## RECORDS PROVIDED
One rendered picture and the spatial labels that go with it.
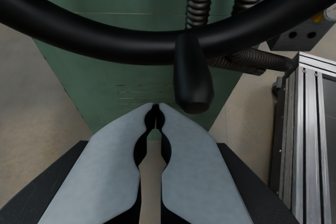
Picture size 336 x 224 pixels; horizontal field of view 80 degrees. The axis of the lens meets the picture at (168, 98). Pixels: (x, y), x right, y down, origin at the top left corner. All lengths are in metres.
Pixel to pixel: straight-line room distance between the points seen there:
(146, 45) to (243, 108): 0.88
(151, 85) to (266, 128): 0.64
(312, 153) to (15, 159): 1.02
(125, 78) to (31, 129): 0.60
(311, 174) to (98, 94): 0.63
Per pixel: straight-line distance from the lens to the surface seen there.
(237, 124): 0.96
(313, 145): 0.78
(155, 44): 0.16
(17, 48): 1.34
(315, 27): 0.43
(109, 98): 0.57
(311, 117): 0.83
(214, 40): 0.16
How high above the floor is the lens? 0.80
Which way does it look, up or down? 57 degrees down
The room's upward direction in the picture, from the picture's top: 7 degrees clockwise
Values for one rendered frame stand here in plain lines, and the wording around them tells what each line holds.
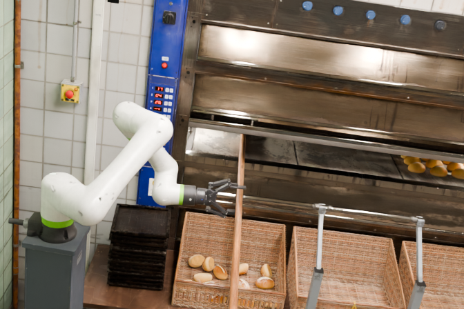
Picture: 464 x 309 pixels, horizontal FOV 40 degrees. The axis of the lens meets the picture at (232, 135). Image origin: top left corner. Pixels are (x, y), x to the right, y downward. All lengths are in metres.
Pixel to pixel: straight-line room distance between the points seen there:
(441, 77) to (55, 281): 2.06
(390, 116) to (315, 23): 0.63
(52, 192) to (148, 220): 0.97
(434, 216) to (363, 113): 0.74
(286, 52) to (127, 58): 0.79
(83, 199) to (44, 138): 1.19
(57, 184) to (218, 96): 1.13
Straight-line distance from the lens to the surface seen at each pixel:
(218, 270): 3.46
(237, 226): 2.74
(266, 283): 3.44
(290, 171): 3.42
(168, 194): 2.84
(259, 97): 3.26
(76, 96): 3.28
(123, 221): 3.28
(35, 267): 2.60
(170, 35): 3.15
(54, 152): 3.51
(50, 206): 2.48
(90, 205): 2.34
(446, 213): 3.70
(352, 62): 3.24
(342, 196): 3.53
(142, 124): 2.49
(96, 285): 3.37
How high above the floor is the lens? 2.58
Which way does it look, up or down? 22 degrees down
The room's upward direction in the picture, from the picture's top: 8 degrees clockwise
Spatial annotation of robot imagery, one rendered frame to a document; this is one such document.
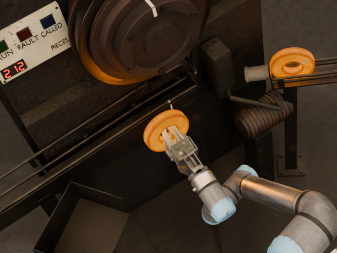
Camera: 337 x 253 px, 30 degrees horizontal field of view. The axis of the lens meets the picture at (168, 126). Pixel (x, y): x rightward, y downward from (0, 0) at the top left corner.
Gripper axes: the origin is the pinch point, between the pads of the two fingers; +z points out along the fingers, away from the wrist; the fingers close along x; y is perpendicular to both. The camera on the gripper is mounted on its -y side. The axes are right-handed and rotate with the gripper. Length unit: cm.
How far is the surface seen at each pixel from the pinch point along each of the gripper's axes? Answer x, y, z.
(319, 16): -119, -101, 44
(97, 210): 32.3, -22.9, -5.1
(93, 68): 10.9, 16.8, 23.0
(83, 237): 40.9, -22.2, -10.7
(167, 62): -9.9, 13.4, 13.6
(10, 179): 60, -101, 54
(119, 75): 4.6, 10.6, 19.5
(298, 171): -52, -82, -22
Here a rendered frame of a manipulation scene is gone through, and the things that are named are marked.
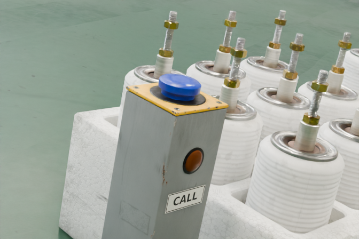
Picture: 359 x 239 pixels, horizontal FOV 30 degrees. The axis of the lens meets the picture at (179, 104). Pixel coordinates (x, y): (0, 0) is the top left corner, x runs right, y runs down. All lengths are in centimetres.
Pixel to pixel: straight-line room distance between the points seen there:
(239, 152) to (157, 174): 20
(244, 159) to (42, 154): 50
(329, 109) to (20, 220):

## EXERCISE
Output exactly the lines above, from the line with "(218, 270): 3.46" to the line with "Camera: 337 x", both included; skip the pictures.

## RESULT OF THE TASK
(218, 270): 3.46
(237, 226): 2.74
(266, 283): 3.44
(290, 171): 3.42
(168, 194): 2.84
(259, 97): 3.26
(76, 96): 3.28
(123, 221): 3.28
(35, 267): 2.60
(170, 35): 3.15
(54, 152): 3.51
(50, 206): 2.48
(90, 205): 2.34
(446, 213): 3.70
(352, 62): 3.24
(342, 196): 3.53
(142, 124): 2.49
(96, 285): 3.37
How high above the floor is the lens? 2.58
Which way does it look, up or down? 22 degrees down
The room's upward direction in the picture, from the picture's top: 8 degrees clockwise
Spatial annotation of robot imagery, one rendered frame to a document; this is one such document.
Camera: 337 x 253 px, 30 degrees horizontal field of view. The axis of the lens meets the picture at (168, 126). Pixel (x, y): x rightward, y downward from (0, 0) at the top left corner.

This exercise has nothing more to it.